Conviction's gameplay proper opens with Third Echelon info queen Grim dropping the retired Fisher a call as he's relaxing at a Maltese street café with a mochaccino, ruining an afternoon which would otherwise have been spent doing chin-ups with his teeth in a local bed and breakfast. She's calling to tell him that the killing of his daughter by a drunk driver was no accident - and that she knows whodunit.

Enraging a man who's spent time with more military units than Ross Kemp might not seem like the best idea, but it's the perfect carrot to get Sam out of retirement and back in action. It also gives Fisher a reason to get out there and be the angry badass who's been hiding under that smoothly efficient exterior the whole time.

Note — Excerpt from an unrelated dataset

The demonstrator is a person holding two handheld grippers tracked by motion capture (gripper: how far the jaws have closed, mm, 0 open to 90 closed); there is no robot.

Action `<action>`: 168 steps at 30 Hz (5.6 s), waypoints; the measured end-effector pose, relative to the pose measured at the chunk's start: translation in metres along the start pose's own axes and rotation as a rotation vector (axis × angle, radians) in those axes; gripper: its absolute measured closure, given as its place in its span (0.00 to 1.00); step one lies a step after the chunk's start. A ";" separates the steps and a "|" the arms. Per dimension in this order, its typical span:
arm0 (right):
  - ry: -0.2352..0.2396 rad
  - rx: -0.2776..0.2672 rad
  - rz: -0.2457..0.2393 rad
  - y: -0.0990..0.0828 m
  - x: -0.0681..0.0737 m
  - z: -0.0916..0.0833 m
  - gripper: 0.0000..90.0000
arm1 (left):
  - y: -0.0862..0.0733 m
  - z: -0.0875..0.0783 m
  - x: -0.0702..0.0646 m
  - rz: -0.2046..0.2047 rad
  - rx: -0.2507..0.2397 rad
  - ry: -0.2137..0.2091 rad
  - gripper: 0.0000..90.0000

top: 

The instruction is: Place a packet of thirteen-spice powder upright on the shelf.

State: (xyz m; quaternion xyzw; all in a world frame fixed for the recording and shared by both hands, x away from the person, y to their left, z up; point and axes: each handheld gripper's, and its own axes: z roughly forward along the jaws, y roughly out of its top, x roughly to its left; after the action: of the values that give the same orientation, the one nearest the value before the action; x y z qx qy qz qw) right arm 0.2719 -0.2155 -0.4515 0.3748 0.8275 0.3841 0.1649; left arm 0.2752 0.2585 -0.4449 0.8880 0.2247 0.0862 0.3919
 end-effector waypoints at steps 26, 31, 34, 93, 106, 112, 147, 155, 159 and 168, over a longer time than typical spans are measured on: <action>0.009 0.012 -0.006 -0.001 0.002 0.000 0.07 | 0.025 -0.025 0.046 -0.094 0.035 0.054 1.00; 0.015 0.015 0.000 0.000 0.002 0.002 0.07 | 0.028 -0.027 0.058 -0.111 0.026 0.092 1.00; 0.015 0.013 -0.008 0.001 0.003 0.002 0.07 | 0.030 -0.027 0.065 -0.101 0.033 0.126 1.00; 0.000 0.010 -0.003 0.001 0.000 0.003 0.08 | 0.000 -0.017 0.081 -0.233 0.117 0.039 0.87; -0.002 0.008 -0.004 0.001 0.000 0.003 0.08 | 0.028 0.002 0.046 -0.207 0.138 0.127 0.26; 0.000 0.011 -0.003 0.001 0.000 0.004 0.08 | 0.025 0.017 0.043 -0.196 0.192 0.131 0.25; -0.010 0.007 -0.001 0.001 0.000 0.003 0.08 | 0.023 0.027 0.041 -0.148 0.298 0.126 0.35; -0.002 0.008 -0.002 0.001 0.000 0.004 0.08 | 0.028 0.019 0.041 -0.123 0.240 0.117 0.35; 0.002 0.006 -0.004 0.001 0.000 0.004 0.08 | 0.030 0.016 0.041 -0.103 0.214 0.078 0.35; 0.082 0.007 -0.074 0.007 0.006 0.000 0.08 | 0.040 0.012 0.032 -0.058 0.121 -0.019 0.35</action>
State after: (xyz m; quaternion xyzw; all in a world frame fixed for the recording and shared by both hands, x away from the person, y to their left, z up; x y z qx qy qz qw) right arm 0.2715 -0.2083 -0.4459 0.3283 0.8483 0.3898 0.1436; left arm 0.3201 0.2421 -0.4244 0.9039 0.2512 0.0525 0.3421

It's a key factor in Ubisoft's 'empowerment' of Fisher, the attempt to make him feel less fragile and shadow-bound, more like a wolf rather than a trapdoor spider. It works, too. Splinter Cell is still very much a stealth game, and getting spotted can still mean a pretty swift Game Over, but this Fisher feels meaner, more ruthless - and gruffer than a Camel-smoking Billy goat.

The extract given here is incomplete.